West Texas Intermediate climbed to just shy of $79 a barrel in a low-volume session, trading near the highest level of 2024. In the physical market, US refineries are benefiting from strong profit margins while foreign buyers are turning to American crude to avoid Red Sea shipping issues. The US benchmark’s prompt spread — the price difference between its two nearest contracts — has widened to 65 cents in backwardation, compared with a bearish contango structure less than four weeks ago. The move indicates a tightening supply outlook.

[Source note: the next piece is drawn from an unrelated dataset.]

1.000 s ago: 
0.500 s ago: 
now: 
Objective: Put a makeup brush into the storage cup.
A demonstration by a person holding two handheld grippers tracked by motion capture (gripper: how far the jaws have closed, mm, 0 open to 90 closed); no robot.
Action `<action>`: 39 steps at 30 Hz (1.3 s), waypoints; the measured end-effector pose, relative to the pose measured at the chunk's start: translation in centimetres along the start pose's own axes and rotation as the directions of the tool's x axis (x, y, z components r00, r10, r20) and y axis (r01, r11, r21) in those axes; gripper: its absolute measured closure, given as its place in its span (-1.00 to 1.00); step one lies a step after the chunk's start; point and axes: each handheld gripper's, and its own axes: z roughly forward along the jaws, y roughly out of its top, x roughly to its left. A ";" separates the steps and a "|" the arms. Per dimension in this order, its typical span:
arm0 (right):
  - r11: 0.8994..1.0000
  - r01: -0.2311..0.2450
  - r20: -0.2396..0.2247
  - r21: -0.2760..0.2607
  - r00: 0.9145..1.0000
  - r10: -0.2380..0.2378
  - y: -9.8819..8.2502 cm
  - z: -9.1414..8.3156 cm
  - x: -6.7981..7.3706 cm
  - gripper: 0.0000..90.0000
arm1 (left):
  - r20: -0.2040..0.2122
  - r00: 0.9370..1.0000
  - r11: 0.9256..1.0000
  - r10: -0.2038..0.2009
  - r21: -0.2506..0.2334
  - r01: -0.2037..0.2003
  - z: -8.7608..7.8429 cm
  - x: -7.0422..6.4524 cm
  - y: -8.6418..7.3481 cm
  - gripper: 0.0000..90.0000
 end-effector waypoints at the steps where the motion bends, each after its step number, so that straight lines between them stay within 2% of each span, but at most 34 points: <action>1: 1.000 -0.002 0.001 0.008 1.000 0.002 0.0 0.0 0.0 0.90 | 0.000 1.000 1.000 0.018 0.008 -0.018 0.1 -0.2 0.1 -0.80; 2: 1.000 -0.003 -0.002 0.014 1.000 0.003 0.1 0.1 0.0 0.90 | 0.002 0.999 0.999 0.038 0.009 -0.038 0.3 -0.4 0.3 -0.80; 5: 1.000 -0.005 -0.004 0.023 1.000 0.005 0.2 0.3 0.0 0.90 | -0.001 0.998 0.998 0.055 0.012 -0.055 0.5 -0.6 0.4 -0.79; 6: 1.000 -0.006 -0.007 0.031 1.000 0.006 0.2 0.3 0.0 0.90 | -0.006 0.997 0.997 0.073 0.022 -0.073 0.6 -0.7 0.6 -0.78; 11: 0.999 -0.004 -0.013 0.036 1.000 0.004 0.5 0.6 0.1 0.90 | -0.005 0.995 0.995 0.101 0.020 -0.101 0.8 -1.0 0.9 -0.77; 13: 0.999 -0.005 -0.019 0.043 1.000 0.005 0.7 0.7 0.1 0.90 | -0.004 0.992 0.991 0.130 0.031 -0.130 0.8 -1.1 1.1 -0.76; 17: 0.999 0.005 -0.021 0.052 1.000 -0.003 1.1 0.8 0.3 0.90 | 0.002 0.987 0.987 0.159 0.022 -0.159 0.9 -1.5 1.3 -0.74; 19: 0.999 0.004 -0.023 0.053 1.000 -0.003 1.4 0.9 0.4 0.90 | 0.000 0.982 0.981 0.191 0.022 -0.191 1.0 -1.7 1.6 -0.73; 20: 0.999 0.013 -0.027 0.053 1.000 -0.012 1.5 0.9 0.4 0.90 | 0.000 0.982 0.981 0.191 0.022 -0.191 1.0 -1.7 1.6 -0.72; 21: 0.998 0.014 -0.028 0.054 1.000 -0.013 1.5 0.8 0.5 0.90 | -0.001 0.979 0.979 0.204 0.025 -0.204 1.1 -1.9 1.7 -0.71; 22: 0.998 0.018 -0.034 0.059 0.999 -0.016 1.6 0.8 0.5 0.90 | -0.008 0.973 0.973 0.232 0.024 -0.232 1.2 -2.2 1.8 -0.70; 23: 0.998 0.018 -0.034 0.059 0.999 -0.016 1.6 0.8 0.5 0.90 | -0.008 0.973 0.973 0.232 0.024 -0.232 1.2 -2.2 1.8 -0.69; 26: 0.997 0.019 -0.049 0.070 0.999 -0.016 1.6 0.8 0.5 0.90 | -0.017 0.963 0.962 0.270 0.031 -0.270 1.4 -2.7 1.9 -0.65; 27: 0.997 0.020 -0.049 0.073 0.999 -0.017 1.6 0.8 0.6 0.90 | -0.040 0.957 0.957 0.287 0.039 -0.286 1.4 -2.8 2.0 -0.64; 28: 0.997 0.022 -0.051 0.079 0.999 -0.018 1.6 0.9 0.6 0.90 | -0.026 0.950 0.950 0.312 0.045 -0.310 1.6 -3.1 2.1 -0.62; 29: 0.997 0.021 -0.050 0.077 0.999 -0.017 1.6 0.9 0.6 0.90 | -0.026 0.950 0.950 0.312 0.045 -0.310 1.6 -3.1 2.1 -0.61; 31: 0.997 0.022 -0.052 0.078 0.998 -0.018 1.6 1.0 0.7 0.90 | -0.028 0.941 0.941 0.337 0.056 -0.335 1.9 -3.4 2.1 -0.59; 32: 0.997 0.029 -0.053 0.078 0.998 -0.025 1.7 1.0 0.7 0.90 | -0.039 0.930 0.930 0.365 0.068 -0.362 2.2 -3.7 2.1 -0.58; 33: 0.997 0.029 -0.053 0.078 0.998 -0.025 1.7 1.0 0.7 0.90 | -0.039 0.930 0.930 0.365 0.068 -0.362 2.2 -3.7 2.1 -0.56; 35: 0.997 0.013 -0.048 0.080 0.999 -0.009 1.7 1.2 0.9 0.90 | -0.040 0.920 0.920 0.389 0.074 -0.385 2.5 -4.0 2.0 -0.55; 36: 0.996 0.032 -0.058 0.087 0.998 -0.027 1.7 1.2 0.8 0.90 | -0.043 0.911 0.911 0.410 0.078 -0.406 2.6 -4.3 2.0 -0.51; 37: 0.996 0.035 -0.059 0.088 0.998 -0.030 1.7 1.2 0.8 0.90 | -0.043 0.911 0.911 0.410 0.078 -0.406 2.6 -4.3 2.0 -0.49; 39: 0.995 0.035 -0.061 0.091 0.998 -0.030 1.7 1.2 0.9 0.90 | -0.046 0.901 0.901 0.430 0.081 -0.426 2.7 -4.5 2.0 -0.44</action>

Meanwhile, traders are also keeping a close eye on next month’s meeting of the Organization of Petroleum Exporting Countries and its allies. Market participants and analysts alike expect Saudi Arabia and its partners will prolong their curbs into the second quarter.

Trading volumes were muted this week as many market participants attend International Energy Week in London, a major industry gathering, where attendees are set to weigh the outlook for oil this year. Russell Hardy, chief executive officer of Vitol Group, is among the scheduled speakers on the opening day.

Oil is grinding its way toward a second straight monthly advance, although it’s yet to break decisively out of its recent, narrow range. While tensions in the Middle East and OPEC+ supply curbs have supported crude prices, higher production from outside the group, especially the US, has capped the gains.

The market’s opposing drivers have prompted both Goldman Sachs Group Inc. and Bank of America Corp. to forecast that rangebound trading will persist in the near term. Goldman sees a $20 band centered on $80 a barrel, with muted volatility, while its rival expects oil to hold between $60 and $80.


  • WTI for April delivery rose $1.29 to settle at $78.87 a barrel in New York.
  • Brent for April settlement advanced $1.12 to settle at $83.65 a barrel.